President Joe Biden’s administration on July 8 asked the Supreme Court to stay a lower court order that is preventing it from implementing guidance that narrows which illegal immigrants can be arrested and deported.
The ruling by the U.S. Fifth Circuit Court of Appeals this week has forced the Department of Homeland Security (DHS) to “halt all implementation of the Guidance that had been charting the agency’s course for months” and thousands of DHS workers “have been told that they must disregard their training and stop considering the Secretary’s instructions,” Solicitor General Elizabeth Prelogar, a Biden appointee, told the court in an application for a stay.
U.S. District Judge Drew Tipton, a Trump appointee, ordered the government shortly after the guidance was issued not to implement it.
Mayorkas had told his agency not to take action against illegal immigrants solely due to a conviction, while also describing it as improper to move against an alien solely due to their being in the country illegally.
In a separate case concerning the same order, the U.S. Sixth Circuit Court of Appeals earlier this year overturned a nationwide preliminary injunction against the order, Prelogar noted to the nation’s top court.

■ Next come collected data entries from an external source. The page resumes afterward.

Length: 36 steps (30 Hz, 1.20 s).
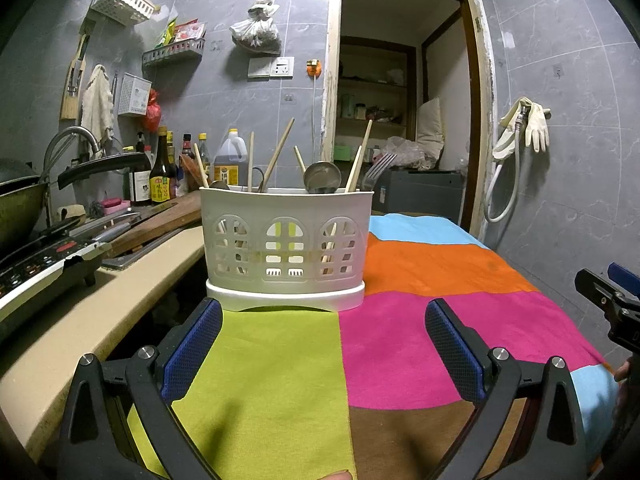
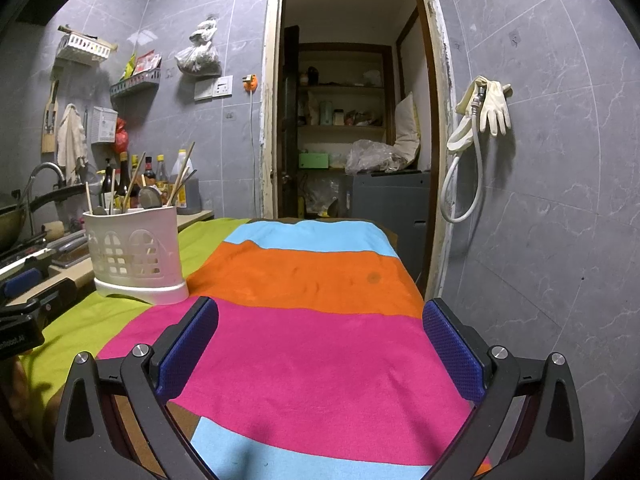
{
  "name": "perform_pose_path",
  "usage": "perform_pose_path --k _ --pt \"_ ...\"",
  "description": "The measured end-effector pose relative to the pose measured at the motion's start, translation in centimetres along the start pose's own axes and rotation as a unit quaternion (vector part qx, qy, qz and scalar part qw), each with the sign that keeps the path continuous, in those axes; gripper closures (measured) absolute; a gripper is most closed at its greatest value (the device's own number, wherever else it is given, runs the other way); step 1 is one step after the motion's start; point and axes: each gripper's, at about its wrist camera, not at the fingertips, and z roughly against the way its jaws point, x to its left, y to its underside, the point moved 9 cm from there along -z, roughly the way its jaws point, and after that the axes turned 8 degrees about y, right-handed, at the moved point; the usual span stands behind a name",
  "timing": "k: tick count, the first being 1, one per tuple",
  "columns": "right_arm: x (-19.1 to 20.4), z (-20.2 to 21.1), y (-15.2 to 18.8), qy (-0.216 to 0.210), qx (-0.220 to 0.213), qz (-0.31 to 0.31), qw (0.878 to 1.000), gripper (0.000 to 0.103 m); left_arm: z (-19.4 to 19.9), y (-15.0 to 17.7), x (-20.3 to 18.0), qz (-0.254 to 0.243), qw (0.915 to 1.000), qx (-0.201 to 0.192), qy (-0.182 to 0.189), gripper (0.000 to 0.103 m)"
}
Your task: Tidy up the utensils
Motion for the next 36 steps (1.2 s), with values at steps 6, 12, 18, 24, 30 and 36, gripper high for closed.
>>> perform_pose_path --k 6,12,18,24,30,36 --pt "0.07 -0.04 0.07 0.001 0.001 0.000 1.000 0.000 -0.06 0.01 0.00 0.000 1.0000 0.000 0.000 0.003" --pt "0.10 -0.10 0.14 0.000 0.001 0.000 1.000 0.000 -0.05 0.00 0.01 0.000 1.0000 0.000 0.000 0.003" --pt "0.28 -0.27 0.43 0.001 0.003 0.001 1.000 0.000 -0.01 0.01 0.04 -0.001 1.0000 0.000 0.000 0.003" --pt "0.38 -0.37 0.57 0.001 0.004 0.002 1.000 0.000 -0.03 0.03 -0.01 -0.002 1.0000 0.000 -0.001 0.003" --pt "0.34 -0.37 0.48 0.001 0.004 0.002 1.000 0.000 -0.02 0.04 0.02 -0.001 1.0000 0.000 0.000 0.003" --pt "0.33 -0.36 0.46 0.001 0.004 0.002 1.000 0.000 -0.02 0.04 0.05 -0.001 1.0000 0.000 -0.001 0.003"
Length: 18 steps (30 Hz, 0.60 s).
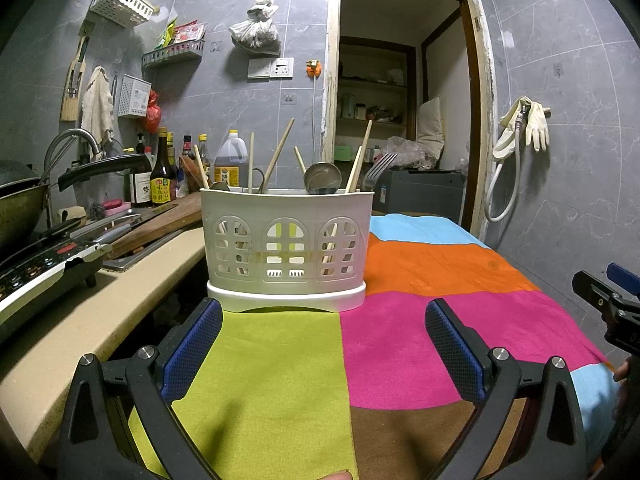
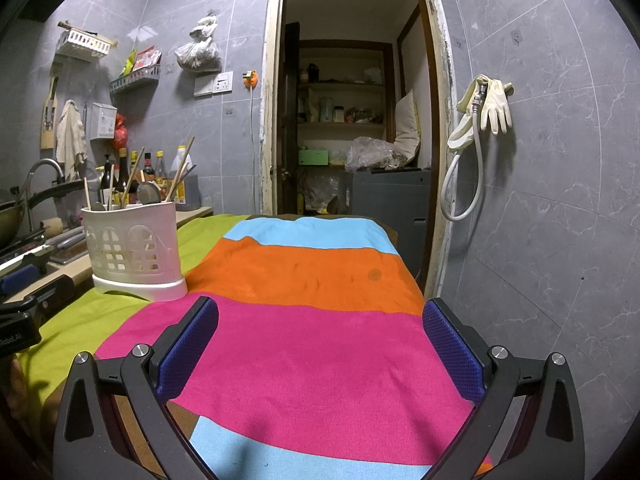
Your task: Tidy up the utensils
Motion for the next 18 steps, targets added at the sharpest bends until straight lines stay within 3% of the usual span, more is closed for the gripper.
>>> perform_pose_path --k 18 --pt "0.11 -0.15 0.18 0.001 0.001 0.001 1.000 0.000 -0.42 -0.14 0.48 0.005 1.0000 0.002 -0.007 0.003"
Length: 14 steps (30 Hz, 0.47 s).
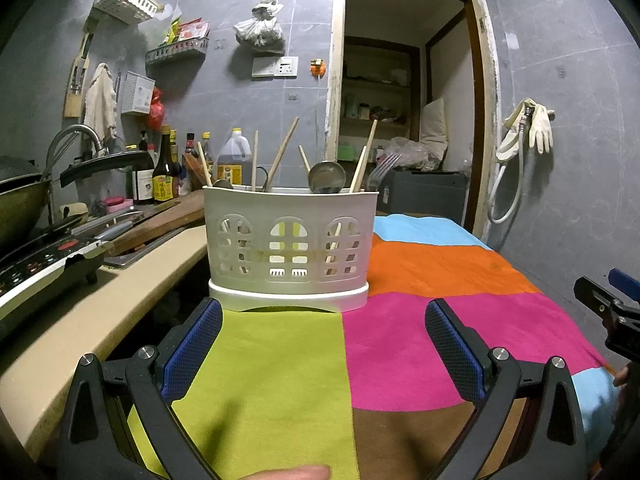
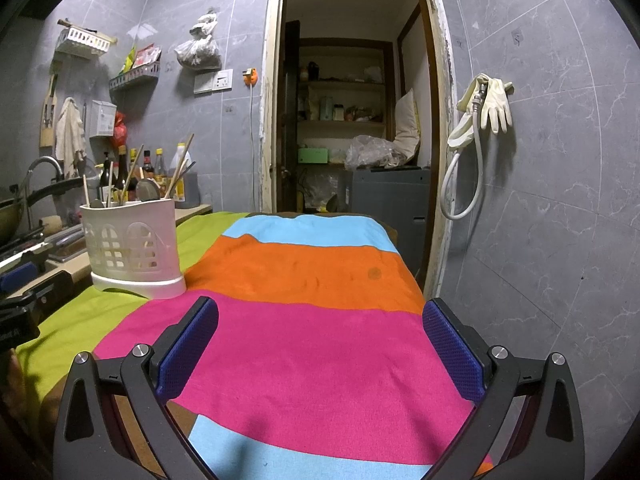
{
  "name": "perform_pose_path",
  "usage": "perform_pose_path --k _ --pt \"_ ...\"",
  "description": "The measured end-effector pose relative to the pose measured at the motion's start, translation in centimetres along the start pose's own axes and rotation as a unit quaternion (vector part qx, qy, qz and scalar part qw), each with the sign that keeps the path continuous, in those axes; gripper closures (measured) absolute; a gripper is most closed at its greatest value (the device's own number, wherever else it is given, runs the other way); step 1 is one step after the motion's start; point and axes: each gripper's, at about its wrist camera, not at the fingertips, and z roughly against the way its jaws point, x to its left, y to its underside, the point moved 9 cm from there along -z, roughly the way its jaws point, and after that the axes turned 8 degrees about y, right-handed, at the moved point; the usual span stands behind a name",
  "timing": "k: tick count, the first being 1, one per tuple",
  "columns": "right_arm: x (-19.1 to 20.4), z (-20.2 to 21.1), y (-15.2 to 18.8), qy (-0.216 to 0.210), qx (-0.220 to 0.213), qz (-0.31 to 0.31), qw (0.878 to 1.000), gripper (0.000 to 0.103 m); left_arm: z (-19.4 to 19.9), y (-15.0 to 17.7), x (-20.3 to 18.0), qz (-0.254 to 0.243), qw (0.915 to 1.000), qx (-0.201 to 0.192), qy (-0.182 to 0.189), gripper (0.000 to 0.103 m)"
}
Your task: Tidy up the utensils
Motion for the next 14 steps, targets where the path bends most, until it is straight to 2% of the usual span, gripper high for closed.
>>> perform_pose_path --k 14 --pt "-0.20 -0.09 0.19 0.000 0.001 0.000 1.000 0.000 -0.21 0.09 0.14 -0.002 1.0000 0.000 -0.003 0.003"
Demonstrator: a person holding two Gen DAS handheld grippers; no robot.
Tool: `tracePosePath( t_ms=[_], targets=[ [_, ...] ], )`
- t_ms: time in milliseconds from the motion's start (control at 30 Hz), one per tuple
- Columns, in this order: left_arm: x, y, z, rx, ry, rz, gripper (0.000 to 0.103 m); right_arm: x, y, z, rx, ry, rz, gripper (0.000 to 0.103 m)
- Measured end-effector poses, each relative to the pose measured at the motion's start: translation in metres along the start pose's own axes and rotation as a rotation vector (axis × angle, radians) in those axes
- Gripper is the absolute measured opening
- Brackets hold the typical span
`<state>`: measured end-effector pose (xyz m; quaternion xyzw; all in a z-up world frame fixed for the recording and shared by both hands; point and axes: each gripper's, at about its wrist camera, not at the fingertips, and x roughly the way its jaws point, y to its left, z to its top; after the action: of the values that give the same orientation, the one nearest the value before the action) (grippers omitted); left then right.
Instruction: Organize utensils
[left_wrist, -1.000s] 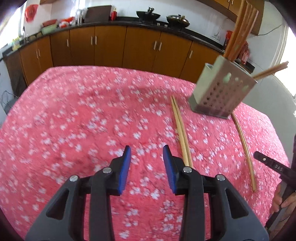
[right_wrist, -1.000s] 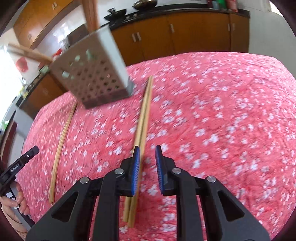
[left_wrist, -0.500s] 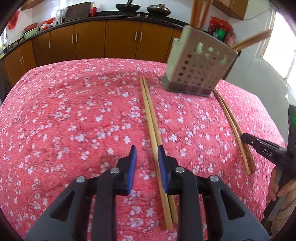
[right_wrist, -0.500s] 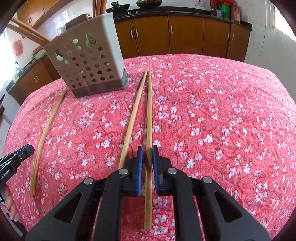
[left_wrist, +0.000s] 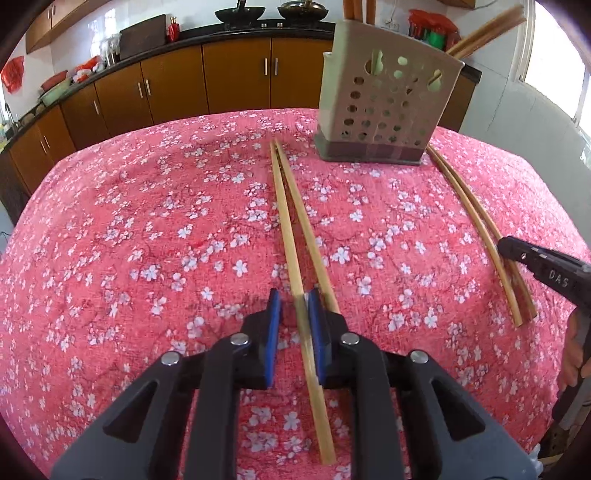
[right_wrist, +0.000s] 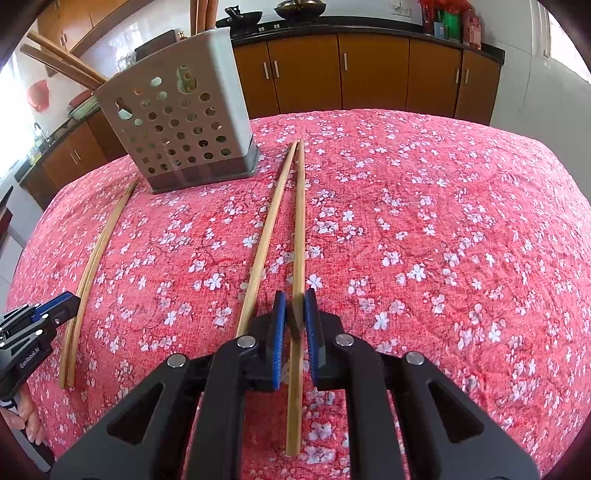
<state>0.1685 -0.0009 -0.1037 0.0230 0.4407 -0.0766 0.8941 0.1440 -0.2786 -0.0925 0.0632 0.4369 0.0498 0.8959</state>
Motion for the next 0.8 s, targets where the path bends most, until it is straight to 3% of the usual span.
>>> tracePosePath(
  t_ms=[100, 333, 800],
  targets=[
    [0.001, 0.005, 0.002, -0.004, -0.001, 0.018, 0.009, 0.001, 0.001, 0.0, -0.016, -0.006, -0.015, 0.008],
    [0.014, 0.054, 0.022, -0.087, -0.016, 0.105, 0.009, 0.006, -0.015, 0.01, 0.031, -0.036, -0.069, 0.008],
    [0.016, 0.073, 0.021, -0.135, -0.041, 0.088, 0.012, 0.007, -0.016, 0.009, 0.003, -0.061, -0.098, 0.008]
  ],
)
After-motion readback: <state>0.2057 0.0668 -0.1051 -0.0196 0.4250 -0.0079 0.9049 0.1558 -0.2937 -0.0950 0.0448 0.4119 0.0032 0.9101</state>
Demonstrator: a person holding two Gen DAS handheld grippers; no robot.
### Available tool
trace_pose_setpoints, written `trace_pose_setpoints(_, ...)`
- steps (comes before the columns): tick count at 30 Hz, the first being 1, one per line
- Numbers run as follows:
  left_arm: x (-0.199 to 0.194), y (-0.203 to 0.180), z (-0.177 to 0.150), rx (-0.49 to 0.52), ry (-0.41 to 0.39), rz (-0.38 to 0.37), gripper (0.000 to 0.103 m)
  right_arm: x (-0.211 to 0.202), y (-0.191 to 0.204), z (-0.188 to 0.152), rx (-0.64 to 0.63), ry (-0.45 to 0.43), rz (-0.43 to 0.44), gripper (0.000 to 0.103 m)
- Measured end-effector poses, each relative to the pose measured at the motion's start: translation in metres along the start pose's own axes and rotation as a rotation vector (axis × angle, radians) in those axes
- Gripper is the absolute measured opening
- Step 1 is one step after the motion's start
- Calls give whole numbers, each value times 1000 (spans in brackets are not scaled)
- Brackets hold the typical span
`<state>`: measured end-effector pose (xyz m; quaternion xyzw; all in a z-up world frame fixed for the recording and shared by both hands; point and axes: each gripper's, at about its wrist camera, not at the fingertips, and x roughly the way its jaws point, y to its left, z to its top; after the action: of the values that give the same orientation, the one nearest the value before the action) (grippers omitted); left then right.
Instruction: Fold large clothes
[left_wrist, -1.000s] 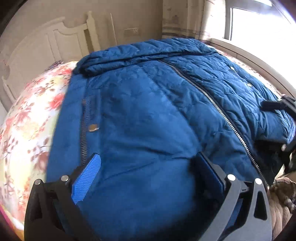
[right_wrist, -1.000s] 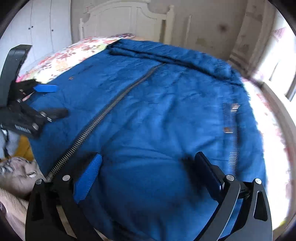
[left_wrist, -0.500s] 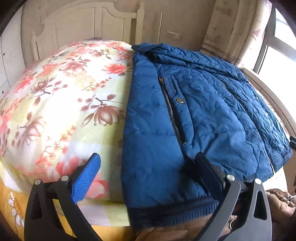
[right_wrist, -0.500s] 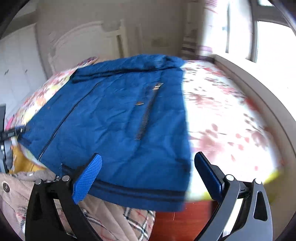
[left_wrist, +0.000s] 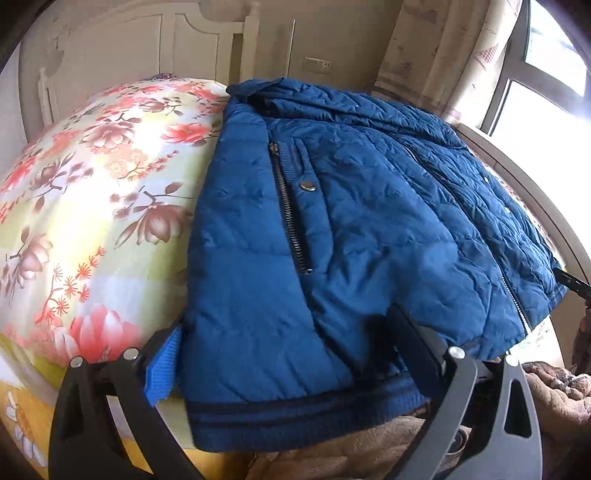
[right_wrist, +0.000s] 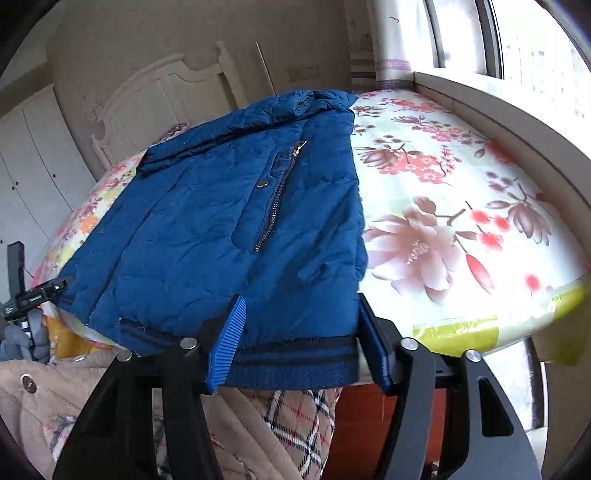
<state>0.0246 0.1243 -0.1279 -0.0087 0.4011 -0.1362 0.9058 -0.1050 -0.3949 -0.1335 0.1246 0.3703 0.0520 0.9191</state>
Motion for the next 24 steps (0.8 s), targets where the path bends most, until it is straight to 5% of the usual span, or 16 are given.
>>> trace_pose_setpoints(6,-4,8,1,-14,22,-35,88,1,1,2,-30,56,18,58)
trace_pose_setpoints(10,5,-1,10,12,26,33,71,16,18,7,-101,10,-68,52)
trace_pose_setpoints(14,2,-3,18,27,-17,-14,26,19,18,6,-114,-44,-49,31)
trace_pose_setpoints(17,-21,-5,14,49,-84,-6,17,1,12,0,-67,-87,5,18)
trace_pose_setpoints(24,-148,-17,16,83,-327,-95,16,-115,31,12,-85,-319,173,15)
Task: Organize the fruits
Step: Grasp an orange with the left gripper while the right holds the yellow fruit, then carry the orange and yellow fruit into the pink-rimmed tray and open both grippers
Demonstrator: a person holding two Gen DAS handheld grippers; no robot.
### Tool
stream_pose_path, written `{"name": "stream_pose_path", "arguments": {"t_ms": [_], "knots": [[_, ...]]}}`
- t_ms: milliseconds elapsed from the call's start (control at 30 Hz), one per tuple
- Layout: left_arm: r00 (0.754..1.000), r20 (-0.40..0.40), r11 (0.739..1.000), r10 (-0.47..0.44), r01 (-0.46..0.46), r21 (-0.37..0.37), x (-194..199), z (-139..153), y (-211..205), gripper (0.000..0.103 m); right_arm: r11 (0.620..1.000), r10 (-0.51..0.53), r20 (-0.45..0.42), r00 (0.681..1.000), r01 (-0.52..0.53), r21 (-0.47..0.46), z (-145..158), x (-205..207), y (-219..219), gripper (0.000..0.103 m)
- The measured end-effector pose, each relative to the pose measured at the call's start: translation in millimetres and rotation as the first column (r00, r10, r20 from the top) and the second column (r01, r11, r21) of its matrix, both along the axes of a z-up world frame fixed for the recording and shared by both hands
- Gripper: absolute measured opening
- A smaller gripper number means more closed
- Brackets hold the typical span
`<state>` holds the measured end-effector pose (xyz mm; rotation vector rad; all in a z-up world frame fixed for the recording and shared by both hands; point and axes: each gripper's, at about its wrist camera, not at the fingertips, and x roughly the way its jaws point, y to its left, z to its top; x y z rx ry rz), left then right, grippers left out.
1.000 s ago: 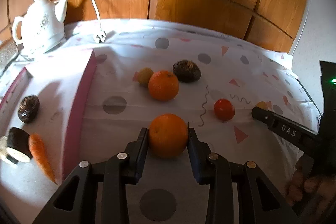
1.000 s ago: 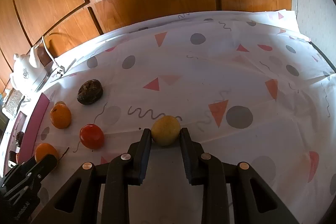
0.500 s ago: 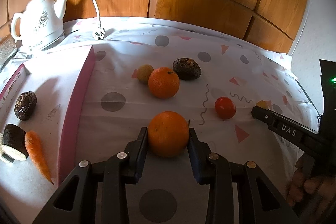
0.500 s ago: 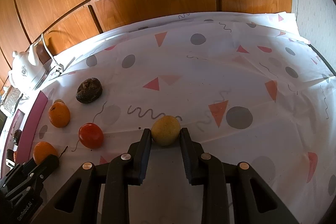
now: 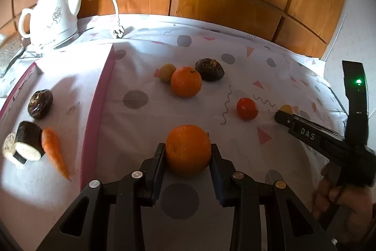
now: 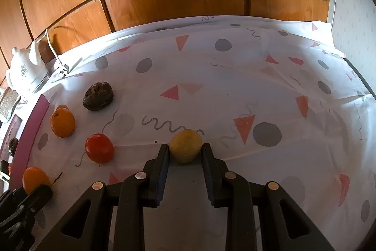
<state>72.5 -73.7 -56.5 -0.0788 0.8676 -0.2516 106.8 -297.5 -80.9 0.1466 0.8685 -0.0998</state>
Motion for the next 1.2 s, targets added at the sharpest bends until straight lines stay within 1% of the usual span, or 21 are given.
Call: {"name": "stream_pose_path", "arguments": {"t_ms": [133, 333, 633, 733, 867, 967, 1100, 1200], "knots": [[1.0, -0.009, 1.0, -0.001, 0.001, -0.019, -8, 5, 4, 0.036, 1.0, 0.004, -0.006, 1.0, -0.004, -0.007, 0, 0, 1, 0.028], [1.0, 0.022, 1.0, -0.012, 0.012, -0.024, -21, 21, 11, 0.036, 0.999, 0.01, -0.014, 1.0, -0.01, -0.042, 1, 1, 6, 0.028], [0.999, 0.04, 0.999, 0.01, -0.008, -0.034, -33, 36, 31, 0.036, 0.997, 0.015, -0.022, 1.0, -0.016, -0.069, 4, 1, 9, 0.028], [0.999, 0.046, 0.999, 0.024, -0.022, -0.046, -34, 41, 40, 0.036, 0.996, 0.035, -0.029, 0.999, -0.037, -0.085, 6, -2, 15, 0.028], [0.997, 0.044, 0.997, 0.057, -0.055, -0.062, -31, 44, 56, 0.036, 0.995, 0.092, -0.027, 0.995, -0.093, -0.048, 10, -11, 32, 0.028], [0.996, 0.043, 0.995, 0.083, -0.08, -0.068, -30, 45, 70, 0.036, 0.989, 0.145, -0.006, 0.989, -0.145, -0.02, 17, -18, 51, 0.028], [0.988, 0.038, 0.985, 0.153, -0.149, -0.087, -28, 47, 101, 0.036, 0.964, 0.264, 0.014, 0.964, -0.264, 0.013, 29, -21, 85, 0.028], [0.976, 0.042, 0.974, 0.214, -0.21, -0.083, -27, 49, 127, 0.036, 0.933, 0.35, 0.031, 0.936, -0.351, 0.08, 38, -23, 110, 0.028]]}}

She said the Supreme Court should stay Tipton’s ruling in full, or at a minimum, in all states besides Texas and Louisiana, which brought the case that triggered the ruling.
“That judgment is thwarting the Secretary’s direction of the Department he leads and disrupting DHS’s efforts to focus its limited resources on the noncitizens who pose the gravest threat to national security, public safety, and the integrity of our Nation’s borders,” she said.
In the majority opinion, justices said they “need not and do not decide whether the detention requirement” outlined in federal law “is subject to principles of law enforcement discretion, as the Government argues, or whether the Government’s current practices simply violate that provision.”